Re: [PATCH v10 3/3] mm: add anonymous vma name refcounting

From: Kees Cook
Date: Tue Oct 05 2021 - 15:21:34 EST


On Tue, Oct 05, 2021 at 12:14:59PM -0700, Suren Baghdasaryan wrote:
> On Tue, Oct 5, 2021 at 11:42 AM Pavel Machek <pavel@xxxxxx> wrote:
> >
> > On Fri 2021-10-01 13:56:57, Suren Baghdasaryan wrote:
> > > While forking a process with high number (64K) of named anonymous vmas the
> > > overhead caused by strdup() is noticeable. Experiments with ARM64
> > Android
> >
> > I still believe you should simply use numbers and do the
> > numbers->strings mapping in userspace. We should not need to optimize
> > strdups in kernel...
>
> Here are complications with mapping numbers to strings in the userspace:
> Approach 1: hardcode number->string in some header file and let all
> tools use that mapping.
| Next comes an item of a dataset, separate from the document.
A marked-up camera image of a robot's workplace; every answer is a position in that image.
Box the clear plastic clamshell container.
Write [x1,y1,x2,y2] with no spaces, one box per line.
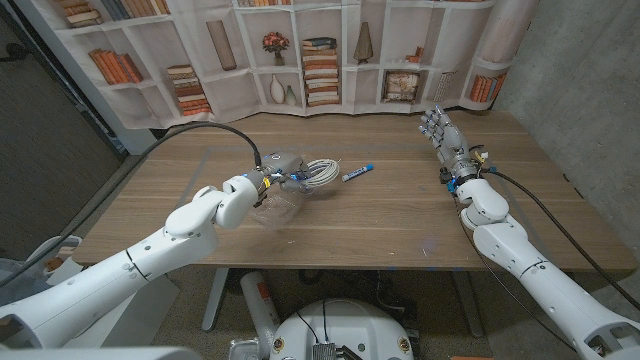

The issue is that whenever that mapping
> changes all the tools that are using it (including 3rd party ones)
> have to be rebuilt. This is not really maintainable since we don't
> control 3rd party tools and even for the ones we control, it will be a
> maintenance issue figuring out which version of the tool used which
> header file.
> Approach 2: have a centralized facility (a process or a DB)
> maintaining number->string mapping. This would require an additional
> request to this facility whenever we want to make a number->string
> conversion. Moreover, when we want to name a VMA, we would have to
> register a new VMA name in that facility or check that one already
> exists and get its ID. So each prctl() call to name a VMA will be
> preceded by such a request (IPC call), maybe with some optimizations
> to cache already known number->string pairs. This would be quite
> expensive performance-wise. Additional issue with this approach is
> that this mapping will have to be persistent to handle a case when the
> facility crashes and has to be restored.
>
> As I said before, it complicates userspace quite a bit. Is that a good
> enough reason to store the names in the kernel and pay a little more
> memory for that? IMHO yes, but I might be wrong.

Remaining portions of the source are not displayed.